Cuando, días antes, empezaron a llamar a la actuación de Chanel en Eurovisión el “chanelazo”, me sonó muy raro, porque lo más parecido que había oído era el “faletazo”, cuando Falete se tiraba a la piscina en aquel programa tan bizarro llamado ‘Splash’. Al final la actuación sí que me pareció un “chanelazo”, pero no por la contundencia gravitatoria de Falete, sino por todo lo contrario: qué ímpetu, qué precisión, qué presencia y qué control los de Chanel, porque como dice el eslogan de neumáticos, la potencia sin control no sirve de nada.
Al final Chanel quedó número tres, cuando la gracia perfumada hubiera sido Chanel número cinco.
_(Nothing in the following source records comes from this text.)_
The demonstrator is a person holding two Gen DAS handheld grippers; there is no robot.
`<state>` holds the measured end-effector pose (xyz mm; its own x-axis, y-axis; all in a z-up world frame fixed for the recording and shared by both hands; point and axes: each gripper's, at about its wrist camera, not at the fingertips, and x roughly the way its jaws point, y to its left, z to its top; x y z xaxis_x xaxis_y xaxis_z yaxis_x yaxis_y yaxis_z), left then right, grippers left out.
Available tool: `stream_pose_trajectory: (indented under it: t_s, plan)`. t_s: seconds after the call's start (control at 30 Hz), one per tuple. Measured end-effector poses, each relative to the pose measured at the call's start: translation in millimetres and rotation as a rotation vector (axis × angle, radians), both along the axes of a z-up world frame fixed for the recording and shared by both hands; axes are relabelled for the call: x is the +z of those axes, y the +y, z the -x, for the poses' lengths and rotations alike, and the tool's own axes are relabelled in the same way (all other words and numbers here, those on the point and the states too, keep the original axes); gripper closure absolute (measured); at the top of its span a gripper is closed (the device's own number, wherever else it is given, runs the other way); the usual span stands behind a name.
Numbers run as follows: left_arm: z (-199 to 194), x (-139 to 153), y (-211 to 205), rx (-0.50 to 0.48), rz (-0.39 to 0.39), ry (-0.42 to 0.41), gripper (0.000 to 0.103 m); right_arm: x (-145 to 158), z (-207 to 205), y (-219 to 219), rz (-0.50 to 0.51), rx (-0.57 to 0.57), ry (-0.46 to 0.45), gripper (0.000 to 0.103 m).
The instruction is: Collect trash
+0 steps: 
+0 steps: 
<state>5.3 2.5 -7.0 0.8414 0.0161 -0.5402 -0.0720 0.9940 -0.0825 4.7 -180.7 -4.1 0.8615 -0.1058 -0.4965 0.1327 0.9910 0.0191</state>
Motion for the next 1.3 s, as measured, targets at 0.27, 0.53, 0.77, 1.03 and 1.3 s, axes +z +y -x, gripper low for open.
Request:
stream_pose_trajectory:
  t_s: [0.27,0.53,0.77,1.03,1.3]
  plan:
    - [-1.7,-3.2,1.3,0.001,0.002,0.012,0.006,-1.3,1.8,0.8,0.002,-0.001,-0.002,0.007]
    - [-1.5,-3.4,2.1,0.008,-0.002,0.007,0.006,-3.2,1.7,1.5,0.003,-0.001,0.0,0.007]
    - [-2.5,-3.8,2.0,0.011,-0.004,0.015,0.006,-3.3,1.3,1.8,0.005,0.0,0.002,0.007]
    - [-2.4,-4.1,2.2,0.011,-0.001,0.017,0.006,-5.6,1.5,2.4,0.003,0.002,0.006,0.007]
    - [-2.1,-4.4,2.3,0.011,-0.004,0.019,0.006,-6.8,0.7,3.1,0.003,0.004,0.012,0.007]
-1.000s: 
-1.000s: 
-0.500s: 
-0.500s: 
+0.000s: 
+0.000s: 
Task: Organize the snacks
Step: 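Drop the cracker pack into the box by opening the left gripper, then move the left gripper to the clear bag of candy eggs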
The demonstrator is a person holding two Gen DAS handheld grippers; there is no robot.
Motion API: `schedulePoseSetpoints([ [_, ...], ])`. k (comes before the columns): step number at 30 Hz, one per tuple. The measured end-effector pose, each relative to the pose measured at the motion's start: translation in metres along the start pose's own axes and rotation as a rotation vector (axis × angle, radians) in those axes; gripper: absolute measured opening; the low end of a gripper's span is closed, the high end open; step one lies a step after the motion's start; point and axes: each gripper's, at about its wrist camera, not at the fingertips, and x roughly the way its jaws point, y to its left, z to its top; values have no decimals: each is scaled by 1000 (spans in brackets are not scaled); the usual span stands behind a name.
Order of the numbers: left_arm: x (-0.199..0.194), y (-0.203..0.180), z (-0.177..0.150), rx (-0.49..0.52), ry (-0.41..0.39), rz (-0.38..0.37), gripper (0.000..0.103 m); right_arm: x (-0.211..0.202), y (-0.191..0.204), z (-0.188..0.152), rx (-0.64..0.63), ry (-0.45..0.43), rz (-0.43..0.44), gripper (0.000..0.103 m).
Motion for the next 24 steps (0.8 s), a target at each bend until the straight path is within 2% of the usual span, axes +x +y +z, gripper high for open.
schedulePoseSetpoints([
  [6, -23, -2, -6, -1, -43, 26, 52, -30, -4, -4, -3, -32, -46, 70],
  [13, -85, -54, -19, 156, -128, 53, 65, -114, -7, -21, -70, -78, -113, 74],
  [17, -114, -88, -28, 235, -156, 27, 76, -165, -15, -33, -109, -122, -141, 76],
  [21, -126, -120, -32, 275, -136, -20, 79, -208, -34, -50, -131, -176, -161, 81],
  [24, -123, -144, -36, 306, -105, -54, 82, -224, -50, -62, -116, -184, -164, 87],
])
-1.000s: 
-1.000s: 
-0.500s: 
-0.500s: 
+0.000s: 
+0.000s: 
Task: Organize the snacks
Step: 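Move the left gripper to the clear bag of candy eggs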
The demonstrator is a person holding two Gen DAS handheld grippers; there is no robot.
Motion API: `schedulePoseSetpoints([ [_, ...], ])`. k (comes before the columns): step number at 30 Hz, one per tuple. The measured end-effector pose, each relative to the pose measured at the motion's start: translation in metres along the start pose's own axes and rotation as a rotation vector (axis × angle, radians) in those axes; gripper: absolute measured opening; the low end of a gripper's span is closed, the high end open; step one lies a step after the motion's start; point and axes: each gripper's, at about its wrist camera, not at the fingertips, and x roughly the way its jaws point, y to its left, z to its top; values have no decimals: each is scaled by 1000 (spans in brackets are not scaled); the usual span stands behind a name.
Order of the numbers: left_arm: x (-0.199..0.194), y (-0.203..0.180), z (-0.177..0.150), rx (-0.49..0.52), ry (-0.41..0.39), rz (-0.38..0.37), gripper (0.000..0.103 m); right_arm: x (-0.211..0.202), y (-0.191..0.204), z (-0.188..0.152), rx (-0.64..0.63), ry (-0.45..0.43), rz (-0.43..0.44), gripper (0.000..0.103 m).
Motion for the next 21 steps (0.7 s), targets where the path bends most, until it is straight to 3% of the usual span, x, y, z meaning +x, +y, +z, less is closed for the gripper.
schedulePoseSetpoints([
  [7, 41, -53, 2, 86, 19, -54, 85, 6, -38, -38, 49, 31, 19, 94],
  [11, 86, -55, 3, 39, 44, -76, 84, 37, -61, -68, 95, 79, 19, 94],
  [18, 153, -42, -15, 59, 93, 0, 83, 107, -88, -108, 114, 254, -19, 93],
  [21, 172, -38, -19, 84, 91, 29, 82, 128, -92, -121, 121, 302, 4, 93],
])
Fue la mejor posición desde que Anabel Conde lograse la medalla de plata en 1995, porque el discurrir de España por este concurso siempre está, casi por una maldición divina, más cerca del farolillo rojo.
Chanel tiene potencia, salió como un miura, con mucho y muy criticado muslamen, es una bailarina de categoría premium, mejor danzante que cantante. Desde luego, puede que el “chanelazo” fuera lo mejor de Eurovisión en su presentación. En su fondo, me siguió pareciendo una horterada. Esta confusión entre fondo y forma nos acompaña desde la polémica del Benidorm Fest, cuando media España se indignó, me incluyo, cuando eligieron a Chanel.
Las dos favoritas eran otras: el pop electrónico y cerebral de Rigoberta Bandini y el folk contemporáneo de Tanxugueiras. Eran propuestas más modernas, más originales y que habían generado más revuelo en las redes sociales: parecía que había material para concursar fuera de las propuestas más mainstream, una opción que va cogiendo peso en los últimos años del festival. Pero, finalmente, a pesar de ser votadas por la audiencia, quedaron relegadas por la mano divina de un jurado de expertos colocados por la cadena, que la cosa pareció tongo. Claro, muchos se sintieron estafados.
Al parecer el producto Chanel había sido una cuidada inversión mercadotécnica, con muchas cabezas hipotéticamente creativas detrás, para componer la pócima perfecta con los elementos necesarios. El consejo de brujos, oigan, parece que no iba desencaminado, en vista del buen resultado: podría tomarse como un argumento para las cada vez más numerosas voces que dicen que la democracia no es la forma óptima de hacer las cosas.
Muchos la tomaron con la pobre catalano-cubana, pero qué duda cabe de que ella es una artista como la copa de un pino, y debía estar deseando salir a escena para callar la boca a todos lo haters, como hizo. Porque, aunque Chanel no quedó la primera, obtuvo una notoria victoria moral, al menos en España (fuera seguramente permanecían ajenos a estas polémicas). Con Chanel volvemos a vivir el cuento del héroe defenestrado que regresa y triunfa, una historia que nos encanta porque está grabada en nuestra psique desde tiempos remotos y que en España tiene otro representante ineludible: el presidente Pedro Sánchez (que apoyó a Chanel expresamente en Twitter). O el Cid Campeador. Lo que es hortera es el producto que le han diseñado: esa especie de recreación de las divas del pop ligero anglosajón, por mucho que llevara una chaquetilla torera de Palomo Spain y abriera muy teatralmente un abanico.
Pero se ve que hasta lo hortera ejecutado con tino puede resultar resultón, como dijo, más o menos, Karl Popper, sobre todo para los jurados de Eurovisión, donde no se estila la finura.
Ganó Ucrania por razones más geopolíticas que artísticas. Yo creo que si había que dar ese premio por razones extramusicales debería haberse pactado que todos los países le dieran la puntuación máxima, los 12 puntos. Así Ucrania hubiera ganado de forma muy notoria y hubiera quedado bien claro que el motivo del premio no era el hip hop folclórico, sino la guerra.